§ WORK INSTRUCTIONS: Please return the data word for word and leave out any picture it contains.

§ GIVEN DATA:
───
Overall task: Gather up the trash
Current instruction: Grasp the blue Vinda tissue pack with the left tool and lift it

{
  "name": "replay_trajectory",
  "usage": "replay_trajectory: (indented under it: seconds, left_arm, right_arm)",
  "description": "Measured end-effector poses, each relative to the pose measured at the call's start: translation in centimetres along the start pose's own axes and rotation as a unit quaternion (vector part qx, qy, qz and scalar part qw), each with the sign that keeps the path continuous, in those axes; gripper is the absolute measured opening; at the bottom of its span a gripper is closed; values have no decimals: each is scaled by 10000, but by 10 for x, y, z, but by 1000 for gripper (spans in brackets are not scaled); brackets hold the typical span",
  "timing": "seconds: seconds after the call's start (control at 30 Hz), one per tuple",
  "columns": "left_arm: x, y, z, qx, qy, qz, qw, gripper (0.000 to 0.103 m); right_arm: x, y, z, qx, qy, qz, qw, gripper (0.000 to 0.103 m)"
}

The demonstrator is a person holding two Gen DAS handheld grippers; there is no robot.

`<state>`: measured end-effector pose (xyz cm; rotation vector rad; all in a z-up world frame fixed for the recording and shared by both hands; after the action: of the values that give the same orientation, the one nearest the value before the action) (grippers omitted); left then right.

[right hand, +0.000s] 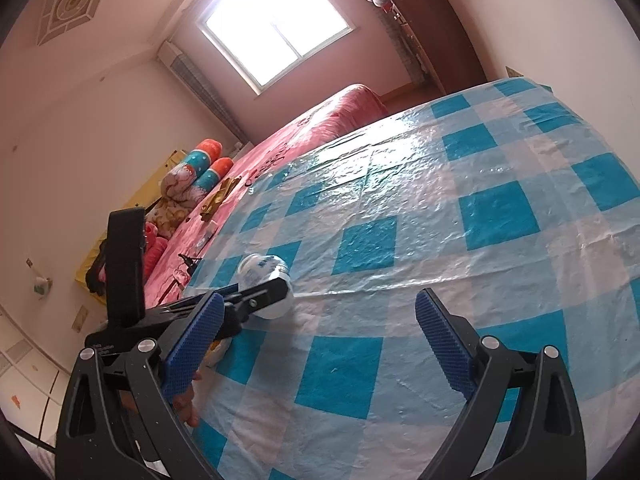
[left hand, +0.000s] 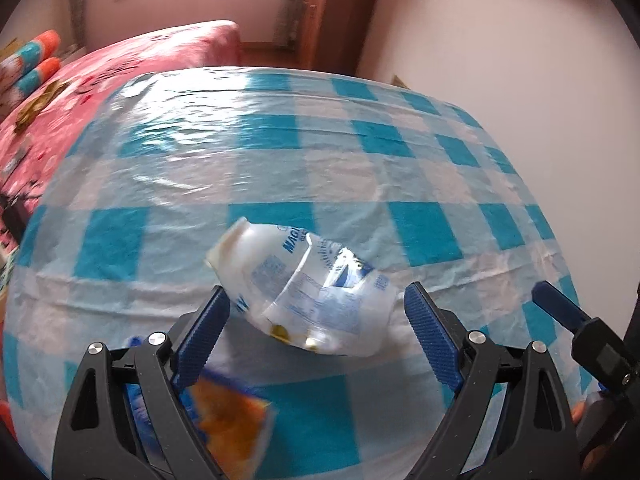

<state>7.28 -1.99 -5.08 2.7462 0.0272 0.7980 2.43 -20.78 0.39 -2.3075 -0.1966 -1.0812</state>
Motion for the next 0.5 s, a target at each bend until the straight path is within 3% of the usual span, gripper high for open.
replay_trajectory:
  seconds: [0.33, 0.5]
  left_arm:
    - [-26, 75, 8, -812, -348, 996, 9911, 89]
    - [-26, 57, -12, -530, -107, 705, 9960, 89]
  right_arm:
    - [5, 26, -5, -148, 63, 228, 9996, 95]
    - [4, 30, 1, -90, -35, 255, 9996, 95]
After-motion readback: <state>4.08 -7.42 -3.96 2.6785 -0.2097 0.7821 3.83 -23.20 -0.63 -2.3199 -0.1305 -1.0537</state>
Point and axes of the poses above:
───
§ TASK RESPONSE:
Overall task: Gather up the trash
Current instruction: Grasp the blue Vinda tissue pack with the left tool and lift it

{
  "name": "replay_trajectory",
  "usage": "replay_trajectory: (indented under it: seconds, left_arm, right_arm)",
  "description": "Measured end-effector poses, each relative to the pose measured at the call's start: translation in centimetres along the start pose's own axes and rotation as a unit quaternion (vector part qx, qy, qz and scalar part qw), each with the sign that keeps the path continuous, in those axes; gripper is the absolute measured opening; at the bottom of its span a gripper is closed; values have no decimals: each is scaled by 10000, but by 10 for x, y, z, but by 1000 for gripper (spans in brackets are not scaled); brackets hold the typical span",
  "timing": "seconds: seconds after the call's start (control at 30 Hz), one per tuple",
  "columns": "left_arm: x, y, z, qx, qy, qz, qw, gripper (0.000 to 0.103 m); right_arm: x, y, z, qx, qy, qz, qw, gripper (0.000 to 0.103 m)"
}

The demonstrator is a person holding two Gen DAS handheld grippers; there is no robot.

`<state>`: measured end-effector pose (xyz cm; rotation vector rad; all in a z-up world frame fixed for the recording and shared by both hands; after the action: of the values that give the same orientation, the one nearest the value before the action) (grippers omitted); left then right.

[right hand, +0.000s] 
[left hand, +0.000s] 

<state>7.28 -1.99 -5.08 2.7462 0.0272 0.7980 2.43 -20.78 0.39 -2.3075 -0.1966 -1.0812</state>
Motion for the next 0.5 s, a target at each bend until the straight path is within 3% of the usual span, gripper high for open.
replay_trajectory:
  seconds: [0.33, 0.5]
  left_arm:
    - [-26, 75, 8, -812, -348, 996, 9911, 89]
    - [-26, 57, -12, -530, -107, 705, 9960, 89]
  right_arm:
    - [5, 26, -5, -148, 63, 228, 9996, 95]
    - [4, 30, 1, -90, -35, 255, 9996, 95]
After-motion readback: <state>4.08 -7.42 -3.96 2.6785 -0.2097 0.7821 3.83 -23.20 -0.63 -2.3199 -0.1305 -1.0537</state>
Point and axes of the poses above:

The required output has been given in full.